Gov. Kate Brown Crafted a Plan to Keep Coronavirus Variants From Spreading. She Didn’t Stick to It.

An estimated 12% of cases in Oregon are from California variants that are estimated to be 20% more contagious than the original coronavirus, OHA says.

COVID-19 is currently spreading faster in Oregon than in all but one other state, says one group of experts.

As of April 12, according to mathematical modeling by a team of Harvard, Yale and Stanford medical experts, the reproduction rate in Oregon is 1.39—meaning every 100 infected Oregonians are infecting an average of 139 others. Any rate above 1.0 means the number of cases is growing.

That's a faster reproduction rate than at any time since the surge in cases last fall. (The Oregon Health Authority's projections put the case reproduction rate lower.)

The growth is happening even as the state's vaccination rate is rapidly increasing. In Oregon, more than 1 in 5 people are fully vaccinated. And 43.5% of the Oregon population over 16 has at least one dose, according to The Washington Post.

Yet cases are spreading so quickly in part because of an increase in variants of the virus that are more contagious. An estimated 12% of cases in Oregon are from California variants that are estimated to be 20% more contagious than the original coronavirus, OHA says.

The good news, as OHA director Pat Allen told state lawmakers last week, is that the West Coast is experiencing a different pandemic right now because Oregon, Washington and California are impacted by the California variant. In the rest of the nation, the U.K. variant—which is 50% more contagious—is the most common strain in the country. In Oregon, it's less than 1.4% of the specimens that have been sequenced.

Experts could foresee a potential spike in cases even as vaccines were arriving, and told state leaders as much. For two months, they've warned that vaccinations are in a race against variants. State health officials had a plan—and they didn't stick to it.

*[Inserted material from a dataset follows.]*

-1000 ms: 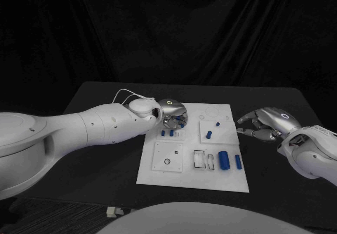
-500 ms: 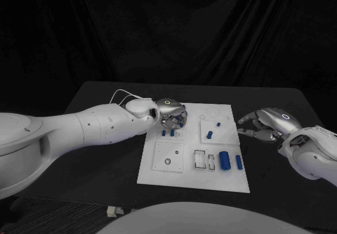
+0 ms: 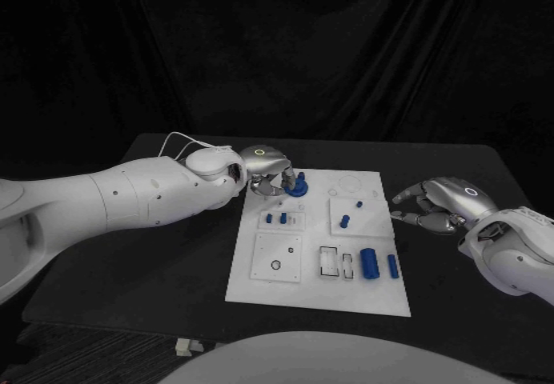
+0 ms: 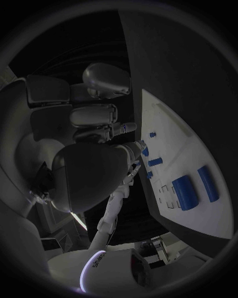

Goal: Assemble the parts on the task board

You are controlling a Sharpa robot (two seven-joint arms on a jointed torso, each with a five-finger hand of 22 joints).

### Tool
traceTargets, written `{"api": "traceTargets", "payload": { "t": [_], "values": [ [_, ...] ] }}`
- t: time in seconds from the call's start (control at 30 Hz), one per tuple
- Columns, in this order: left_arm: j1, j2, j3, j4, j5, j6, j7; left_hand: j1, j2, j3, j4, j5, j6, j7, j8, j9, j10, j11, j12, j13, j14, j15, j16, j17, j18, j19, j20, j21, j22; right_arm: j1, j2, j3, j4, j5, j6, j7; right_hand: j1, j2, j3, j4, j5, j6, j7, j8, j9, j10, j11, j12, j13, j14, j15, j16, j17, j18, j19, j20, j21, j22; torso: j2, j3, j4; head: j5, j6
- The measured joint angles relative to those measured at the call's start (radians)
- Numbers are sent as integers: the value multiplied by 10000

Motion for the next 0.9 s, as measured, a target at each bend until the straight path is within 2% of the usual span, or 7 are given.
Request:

During the fall surge, Oregon put in place a system to adjust risk levels based on county COVID case rates. If an Oregon county faced extreme risk based on case counts, gyms would have to close and restaurants and bars could no longer offer indoor dining. The system was designed to operate at one remove from the political considerations Gov. Kate Brown would have to make. It meant she could point to the metrics and not have to make a new decision on lockdowns every week.

For a WW story Feb. 24, Brown's health advisers, Tina Edlund and Connie Seeley, were asked about the risk posed by the rise of variants in the U.S. and projections that Oregon could see a fourth wave before summer.

"If we were to see cases go up," Edlund told WW,  "as soon as we see them cross that threshold for extreme risk, those restrictions kick into place."


Brown backed off those guide rails in two ways.

On March 4, Brown announced that any county that had just moved to a lower risk level would receive a two-week grace period before it could be moved back to a higher risk level. In other words, if a county's cases spiked, it would be granted an extra two weeks before being placed back under restrictions.

On April 6, Brown announced a new metric: No county would move to extreme risk unless there were 300 COVID-19 patients in hospital beds statewide, as well as a 15% increase in the seven-day average for hospitalizations. (An Oregon Health & Science University projection April 1 suggests Oregon may never hit that number if vaccinations continue to increase.) In other words, unless the state as a whole was running out of hospital beds, no county would be fully locked down again.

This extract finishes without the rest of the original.